# VistaMilk data challenge

## Data description
Data used in this study originated from Teagasc Moorepark Dairy Research Farm (Fermoy, Co. Cork, Ireland) between May and August in 2015, 2016, and 2017. A total of 120 HolsteinFriesian cows from different parities were involved in the experiment across the years, with a mean number of 36 samples per cow, and with some of the cows participating in the experiment in more than 1 yr. Each year, 54 cows were randomly assigned to different dietary treatments for the entire lactation period. The treatment diets included grass (GRS), which consisted of cows maintained outdoors on a perennial ryegrass sward only, clover (CLV), where cows were maintained outdoors on a perennial ryegrass white clover sward (with an annual average clover content of 20%) only, and TMR, where cows were maintained indoors and fed with a single nutritional mix containing grass silage, maize silage, and concentrates. Further information on the experimental design and dietary treatments have been described by O’Callaghan et al. (2016). The cows were milked twice daily (0730 and 1530 h), and a.m. and p.m. milk samples were collected once weekly from consecutive milkings and analysed by a Pro-Foss FT6000 (FOSS). A total of 4,364 milk spectra were stored, comprising 1,060 wavelengths in the region from 925 cm−1 and 5,010 cm−1. The wavelengths values were recorded as transmittance values.

## tl;dr
This is a classification problem where 3 classes are targeted:

- GRS
- CLV
- TMR

Data are sampled from 54 cows across 3 years. Each data points contain 1060 wavelengths within a specified light region.

In [None]:
import sys
import importlib

from pathlib import Path

import numpy as np
import pandas as pd
import matplotlib.pyplot as plt

import rich

sys.path.insert(0, '..')
from src import utils

from sklearn.neighbors import KNeighborsClassifier
from sklearn.linear_model import RidgeClassifierCV
from sklearn.tree import DecisionTreeClassifier
from sklearn.ensemble import RandomForestClassifier
from sklearn.svm import SVC
from sklearn.ensemble import AdaBoostClassifier
from sklearn.neural_network import MLPClassifier

from PIL import Image

importlib.reload(utils)

In [None]:
# read data in
# make the conversion only one as the xlsx files take forever to load
full_data = Path('..', 'data', 'full_dataset.xlsx')
train_path = Path('..', 'data', 'raw_train.csv')
test_path = Path('..', 'data', 'raw_test.csv')
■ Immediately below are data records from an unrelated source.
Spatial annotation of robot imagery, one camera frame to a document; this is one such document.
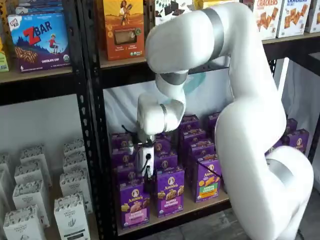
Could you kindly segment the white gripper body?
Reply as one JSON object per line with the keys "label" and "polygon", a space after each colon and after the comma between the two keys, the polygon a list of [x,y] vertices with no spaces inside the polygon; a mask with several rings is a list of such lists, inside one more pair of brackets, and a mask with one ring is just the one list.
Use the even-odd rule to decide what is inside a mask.
{"label": "white gripper body", "polygon": [[137,146],[136,169],[142,177],[152,177],[154,174],[155,152],[153,142]]}

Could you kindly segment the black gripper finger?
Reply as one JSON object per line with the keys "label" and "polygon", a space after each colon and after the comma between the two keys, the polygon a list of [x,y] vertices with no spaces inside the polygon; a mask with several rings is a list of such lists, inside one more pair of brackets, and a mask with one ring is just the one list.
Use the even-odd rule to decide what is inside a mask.
{"label": "black gripper finger", "polygon": [[147,165],[144,173],[144,187],[143,190],[146,193],[151,193],[153,188],[153,174],[151,173],[150,165]]}
train_df = utils.read_raw_data(full_data, train_path, 0)
test_df = utils.read_raw_data(full_data, test_path, 1)

In [None]:
no_samples = train_df.shape[0]
no_features = train_df.shape[1] - 1

rich.print(f'Total samples: {no_samples}')
rich.print(f'Total features: {no_features}')

In [None]:
train_df.head(10)

In [None]:
test_df.head(10)

In [None]:
train_df.describe().T

In [None]:
test_df.describe().T

In [None]:
f = utils.plot_wave(train_df.iloc[10], target_col='Diet')
f.show()

In [None]:
clv = train_df[train_df['Diet'] == 'CLV'].drop(['Diet'], axis=1)
clv_centroid = np.mean(clv.values, axis=0)

grs = train_df[train_df['Diet'] == 'GRS'].drop(['Diet'], axis=1)
grs_centroid = np.mean(grs.values, axis=0)

tmr = train_df[train_df['Diet'] == 'TMR'].drop(['Diet'], axis=1)
tmr_centroid = np.mean(grs.values, axis=0)

fig = plt.figure(figsize=(25, 10))

plt.plot(clv_centroid, label='CLV centroid')
plt.plot(grs_centroid, label='GRS centroid')
plt.plot(tmr_centroid, label='TMR centroid')

plt.grid()
plt.legend()
plt.show()

In [None]:
clv = train_df[train_df['Diet'] == 'CLV'].drop(['Diet'], axis=1)
clv_centroid = np.median(clv.values, axis=0)

grs = train_df[train_df['Diet'] == 'GRS'].drop(['Diet'], axis=1)
grs_centroid = np.median(grs.values, axis=0)

tmr = train_df[train_df['Diet'] == 'TMR'].drop(['Diet'], axis=1)
tmr_centroid = np.median(grs.values, axis=0)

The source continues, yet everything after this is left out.